• **EXERCISE**: What you need to produce from the material below is an exact transcription of the lines from the one with "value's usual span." through the one with "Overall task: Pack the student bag", both included, and no other line.

• **RECORDS TO USE**:
——

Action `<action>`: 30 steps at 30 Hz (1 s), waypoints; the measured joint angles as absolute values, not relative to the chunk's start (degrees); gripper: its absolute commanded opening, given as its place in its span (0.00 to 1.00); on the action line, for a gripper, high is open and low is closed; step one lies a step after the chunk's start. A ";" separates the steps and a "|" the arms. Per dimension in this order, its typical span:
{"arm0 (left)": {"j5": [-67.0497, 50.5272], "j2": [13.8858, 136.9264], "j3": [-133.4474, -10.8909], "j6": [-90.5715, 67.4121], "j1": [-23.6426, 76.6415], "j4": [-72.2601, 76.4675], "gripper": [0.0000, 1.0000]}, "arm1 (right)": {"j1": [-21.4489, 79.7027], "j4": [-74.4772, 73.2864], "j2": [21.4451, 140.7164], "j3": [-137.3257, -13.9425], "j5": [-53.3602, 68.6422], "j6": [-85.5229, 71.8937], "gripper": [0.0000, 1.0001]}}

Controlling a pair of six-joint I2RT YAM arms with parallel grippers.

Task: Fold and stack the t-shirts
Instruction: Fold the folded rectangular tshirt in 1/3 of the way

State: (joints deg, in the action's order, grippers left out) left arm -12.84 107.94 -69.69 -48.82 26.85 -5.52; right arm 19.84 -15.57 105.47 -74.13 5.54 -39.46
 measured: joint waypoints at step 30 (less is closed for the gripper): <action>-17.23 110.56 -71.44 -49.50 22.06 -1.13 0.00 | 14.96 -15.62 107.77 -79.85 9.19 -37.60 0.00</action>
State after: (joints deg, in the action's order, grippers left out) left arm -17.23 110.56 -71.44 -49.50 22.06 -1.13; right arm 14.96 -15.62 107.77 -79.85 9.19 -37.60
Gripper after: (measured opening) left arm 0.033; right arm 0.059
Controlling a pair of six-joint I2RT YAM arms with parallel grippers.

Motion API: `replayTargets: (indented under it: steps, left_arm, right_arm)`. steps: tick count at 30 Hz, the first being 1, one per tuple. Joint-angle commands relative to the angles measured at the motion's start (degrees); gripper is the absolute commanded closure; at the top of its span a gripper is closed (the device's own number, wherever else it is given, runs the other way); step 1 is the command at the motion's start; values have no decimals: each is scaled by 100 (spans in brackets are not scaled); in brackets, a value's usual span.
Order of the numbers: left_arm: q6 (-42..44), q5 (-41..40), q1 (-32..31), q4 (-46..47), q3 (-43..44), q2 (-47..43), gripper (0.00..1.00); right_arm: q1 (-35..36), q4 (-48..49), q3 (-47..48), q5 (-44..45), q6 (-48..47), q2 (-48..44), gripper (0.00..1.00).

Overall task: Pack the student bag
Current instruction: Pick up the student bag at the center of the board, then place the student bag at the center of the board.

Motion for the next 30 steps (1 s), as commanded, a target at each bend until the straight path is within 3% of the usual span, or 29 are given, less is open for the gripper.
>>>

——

• **SOLUTION**:
Motion API: `replayTargets: (indented under it: steps, left_arm, right_arm)`. steps: tick count at 30 Hz, the first being 1, one per tuple. Joint-angle commands relative to the angles measured at the motion's start (degrees); gripper is the absolute commanded closure; at the top of its span a gripper is closed (the device's own number, wherever else it is given, runs the other way); step 1 is the command at the motion's start; values have no decimals: each is scaled by 100 (spans in brackets are not scaled); in brackets, a value's usual span.
Order of the numbers: left_arm: q6 (-42..44), q5 (-41..40), q1 (-32..31), q4 (-46..47), q3 (-43..44), q2 (-47..43), gripper (0.00..1.00); right_arm: q1 (-35..36), q4 (-48..49), q3 (-47..48), q5 (-44..45), q6 (-48..47), q2 (-48..44), gripper (0.00..1.00).

Overall task: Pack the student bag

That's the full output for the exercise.